- **Aim of the task**
Print each line exactly, beginning with the one where "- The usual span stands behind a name" appears and ending at the last line below.

- **Data provided**
################

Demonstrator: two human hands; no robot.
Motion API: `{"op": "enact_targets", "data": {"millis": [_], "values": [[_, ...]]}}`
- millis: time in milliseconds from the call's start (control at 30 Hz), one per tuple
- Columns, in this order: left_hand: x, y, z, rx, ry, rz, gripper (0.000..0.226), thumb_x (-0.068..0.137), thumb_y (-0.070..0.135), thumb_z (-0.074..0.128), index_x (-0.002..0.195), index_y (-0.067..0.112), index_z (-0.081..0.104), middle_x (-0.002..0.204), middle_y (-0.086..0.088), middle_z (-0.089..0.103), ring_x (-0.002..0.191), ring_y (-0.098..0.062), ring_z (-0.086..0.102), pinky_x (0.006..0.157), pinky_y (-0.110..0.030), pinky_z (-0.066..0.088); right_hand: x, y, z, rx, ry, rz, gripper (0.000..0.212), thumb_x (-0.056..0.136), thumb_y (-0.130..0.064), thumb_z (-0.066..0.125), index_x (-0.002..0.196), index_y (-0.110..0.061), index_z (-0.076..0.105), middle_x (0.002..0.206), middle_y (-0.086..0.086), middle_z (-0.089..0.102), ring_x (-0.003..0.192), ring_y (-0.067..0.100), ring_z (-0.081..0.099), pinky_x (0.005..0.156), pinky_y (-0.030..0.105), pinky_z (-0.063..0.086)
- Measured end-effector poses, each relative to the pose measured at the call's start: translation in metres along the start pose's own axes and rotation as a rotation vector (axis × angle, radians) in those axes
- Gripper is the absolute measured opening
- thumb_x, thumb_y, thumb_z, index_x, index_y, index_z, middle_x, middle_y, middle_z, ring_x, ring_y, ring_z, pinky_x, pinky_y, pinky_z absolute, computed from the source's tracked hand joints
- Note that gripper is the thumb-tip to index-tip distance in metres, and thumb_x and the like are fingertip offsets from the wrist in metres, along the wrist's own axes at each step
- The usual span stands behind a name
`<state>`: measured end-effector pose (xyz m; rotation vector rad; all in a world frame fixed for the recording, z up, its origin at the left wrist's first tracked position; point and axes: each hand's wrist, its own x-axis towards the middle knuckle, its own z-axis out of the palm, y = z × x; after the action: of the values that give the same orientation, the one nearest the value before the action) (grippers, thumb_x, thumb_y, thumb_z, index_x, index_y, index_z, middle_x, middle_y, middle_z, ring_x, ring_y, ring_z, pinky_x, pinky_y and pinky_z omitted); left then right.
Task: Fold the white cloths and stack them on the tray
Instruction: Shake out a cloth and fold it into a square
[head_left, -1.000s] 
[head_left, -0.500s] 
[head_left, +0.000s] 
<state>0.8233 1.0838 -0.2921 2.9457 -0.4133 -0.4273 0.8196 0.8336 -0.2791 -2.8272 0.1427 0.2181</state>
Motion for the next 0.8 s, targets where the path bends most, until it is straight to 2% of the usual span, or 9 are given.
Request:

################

- **Response box**
- The usual span stands behind a name
`<state>`: measured end-effector pose (xyz m; rotation vector rad; all in a world frame fixed for the recording, z up, its origin at the left wrist's first tracked position; point and axes: each hand's wrist, its own x-axis towards the middle knuckle, its own z-axis out of the palm, y = z × x; after the action: of the values that give the same orientation, the one nearest the value before the action) (grippers, thumb_x, thumb_y, thumb_z, index_x, index_y, index_z, middle_x, middle_y, middle_z, ring_x, ring_y, ring_z, pinky_x, pinky_y and pinky_z omitted); left then right.
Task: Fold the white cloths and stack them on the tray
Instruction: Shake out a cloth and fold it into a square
[head_left, -1.000s] 
[head_left, -0.500s] 
[head_left, +0.000s] 
<state>0.8233 1.0838 -0.2921 2.9457 -0.4133 -0.4273 0.8196 0.8336 -0.2791 -2.8272 0.1427 0.2181</state>
Motion for the next 0.8 s, targets where the path bends most, until it is straight to 2% of the usual span, or 9 are given.
Request:

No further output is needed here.